Le centre national de gestion (CNG) recense 226 inscrits aux épreuves de vérification des connaissances (EVC) en 2014, 188 en 2015, et 161 en 2016 ; les spécialités les plus représentées étant la pédiatrie, la médecine générale, la chirurgie, ou encore la gynécologie. L’association d’accueil aux médecins et personnels de santé réfugiés en France (APSR) constate, elle, une augmentation des sollicitations de Syriens. Ils étaient 6 professionnels de santé en 2012, puis 12 en 2013, 36 en 2014, et 46 en 2015. En 2016, les Syriens représentaient près de la moitié (47 %) des 108 dossiers traités par l’APSR, constate la secrétaire générale Françoise Henry. Exercer leur profession relève « du parcours du combattant », selon ses mots, à quelques exceptions près (voir ci-contre).

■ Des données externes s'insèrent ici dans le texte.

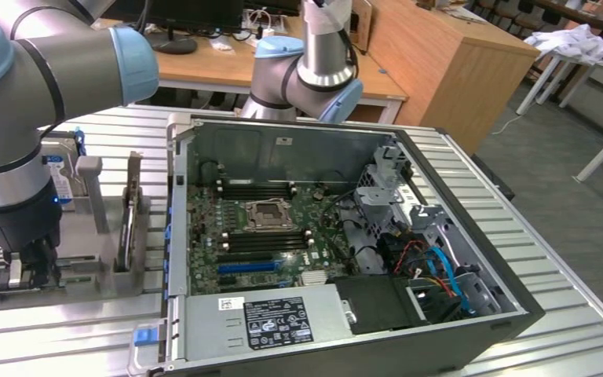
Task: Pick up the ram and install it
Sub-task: 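Pick up the ram and move it above insertion slot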
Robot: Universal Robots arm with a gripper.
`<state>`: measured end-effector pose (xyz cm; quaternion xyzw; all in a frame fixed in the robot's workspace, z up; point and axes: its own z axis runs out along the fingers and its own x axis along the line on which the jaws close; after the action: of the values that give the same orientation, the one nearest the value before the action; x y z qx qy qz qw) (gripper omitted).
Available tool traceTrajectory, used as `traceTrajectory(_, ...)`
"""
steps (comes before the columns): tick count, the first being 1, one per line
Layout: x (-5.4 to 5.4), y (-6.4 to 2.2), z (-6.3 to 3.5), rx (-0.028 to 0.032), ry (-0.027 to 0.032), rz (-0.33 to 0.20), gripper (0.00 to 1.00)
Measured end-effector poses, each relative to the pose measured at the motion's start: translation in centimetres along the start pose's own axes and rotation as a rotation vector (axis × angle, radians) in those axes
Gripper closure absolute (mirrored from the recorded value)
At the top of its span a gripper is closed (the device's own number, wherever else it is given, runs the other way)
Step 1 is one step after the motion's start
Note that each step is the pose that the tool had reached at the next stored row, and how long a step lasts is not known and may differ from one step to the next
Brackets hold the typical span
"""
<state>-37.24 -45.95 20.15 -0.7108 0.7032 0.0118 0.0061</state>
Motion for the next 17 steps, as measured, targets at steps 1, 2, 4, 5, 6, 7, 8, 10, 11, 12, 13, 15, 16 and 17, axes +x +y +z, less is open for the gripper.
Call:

Comme tout médecin à diplôme étranger, les Syriens doivent passer, en Français, les épreuves de vérifications des connaissances (EVC), un concours qui a lieu une fois par an. La majorité d’entre eux ont le statut de réfugié, et peuvent de ce fait s’inscrire sur la liste B : le concours devient alors un examen, sans quota et la maîtrise de la langue peut être prouvée par « tout moyen ». En outre, ils peuvent être recrutés par les hôpitaux en tant que praticiens attachés associés, alors que les candidats à la liste A doivent travailler trois ans comme faisant fonction d'interne (FFI). « Encore faut-il trouver une place » note Françoise Henry. Les EVC ne sont qu'une première étape : les médecins doivent ensuite se présenter devant une commission d’autorisation d’exercice (qui réunit CNOM, DGOS, et CNG) qui rend un avis, avant que le ministère de la Santé ne leur accorde enfin l’autorisation individuelle d’exercice.

Repartir « en dessous de zéro »

« C’est un véritable parcours d'obstacles », confirme le Dr Nabeel Al Shoufi, chirurgien orthopédique, qui, à 50 ans, a le sentiment de repartir « en dessous de zéro ». En novembre 2012, il quitte sa vie confortable à Damas, avec ses deux filles dont la plus petite a 4,5 ans. Il arrive à Paris début 2013, puis, après avoir retrouvé sa femme journaliste et son fils partis de leurs côtés sur les routes de l’exil, il s’installe en 2014 à Nancy. Le Dr Al Shoufi décroche un stage, bénévole, au CHU de Nancy, où il se familiarise, un an et demi durant, avec le français médical. Puis… Rien. Malgré des contacts noués avec des chirurgiens de toute la France, aucun poste de FFI, ni même d’observateur ne se libère dans les hôpitaux et, dans un contexte de judiciarisation croissante de la médecine, les chefs de service sont réticents à ouvrir les portes, hors les clous. « Pourtant, je suis prêt à aller n’importe où en France pour travailler, je parle bien français, j’ai une petite voiture ! », explique-t-il. Il devrait se présenter aux EVC en octobre 2017.

« Travailler n’est pas facile, mais pas impossible », dit le Dr Osama Ezzo, 32 ans, l’espoir chevillé au corps. Diplômé de médecine générale à Alep en 2010, le Dr Ezzo n’a pu finir sa spécialité de pédiatre, commencée à Lattaquié, car il a été arrêté par le régime. Relâché mais menacé, il a dû fuir au Liban, puis en Turquie, où il a travaillé comme coordinateur de projets médicaux dans une ONG. « Je voulais reprendre ma carrière de médecin ; c’était impossible en Turquie, l’ambassade de France a répondu à mes attentes », explique-t-il. Le Dr Ezzo et sa femme sont arrivés en mars 2016 en France et ont trouvé un logement à Montesson (Yvelines) grâce à des associatifs. « Une chance » salue-t-il. Le médecin vient de recevoir son statut de réfugié (après 9 mois et dès heures d’attente, dès 3 heures du matin devant la préfecture) et cherche un poste. « J’ai déjà pu faire un stage d’observation de deux mois à Versailles car je connaissais une pédiatre. J’ai commencé à envoyer mon CV à Paris et dans toute l’Ile-de-France. J’attends. Si je ne trouve rien, je chercherai ailleurs en France ; au pire, je ferais un autre stage d’observation, bénévole. Je ne peux pas rester à rien faire » prévoit-il. « Et je perfectionne mon Français, good, but not perfect », ajoute-t-il. « Nous aurons sûrement quelques obstacles à affronter mais j’ai le sentiment qu’on sera heureux en France » confie-t-il.